Access starts at €29.90 per month, no commitment. Two state-recognized, fundable certifications are available (RS7439 in AI content marketing, RS6792 in AI and sales). To try before you pay, the discovery demo opens for 7 days with 1 image, 1 video, 1 music track, and 10 messages, no credit card.
Approach 2: your AI's projects and custom instructions
Free, or included in your current subscription. ChatGPT and Claude Projects, like Gemini's Gems, exist for exactly this: you drop in your system instructions, reference documents, and examples once and for all, and every new conversation starts with that context already loaded. Perfect for testing the five-layer method today. The limit: you're working without outside feedback, and it takes several weeks of trial and error to figure out on your own what works.

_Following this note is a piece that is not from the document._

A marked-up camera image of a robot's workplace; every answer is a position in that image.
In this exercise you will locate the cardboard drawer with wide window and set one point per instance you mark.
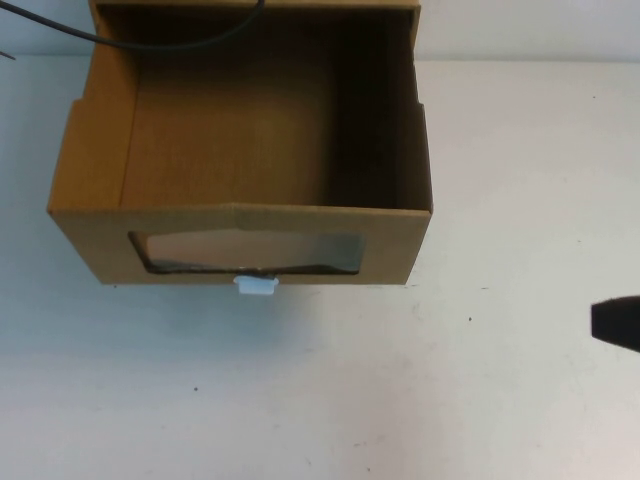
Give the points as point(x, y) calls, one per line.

Approach 3: official documentation and vendor consoles
This is the most precise route, and the most demanding. The Anthropic, OpenAI, and Google docs cover context window management, caching for long preambles, and message structuring. The developer consoles let you count tokens and compare two versions of the same context. Useful as soon as you want to scale things up, indigestible if you've never touched an API.
Key takeaways
A good result rarely comes from a magic sentence. It comes from a clean context: a clear role, listed constraints, verified data, two examples, a task, and a format. Build that block once, reuse it, and clean it out as soon as the conversation gets heavy. You'll spend less time fixing vague answers than preparing what you give the model to read, and that's exactly the right balance.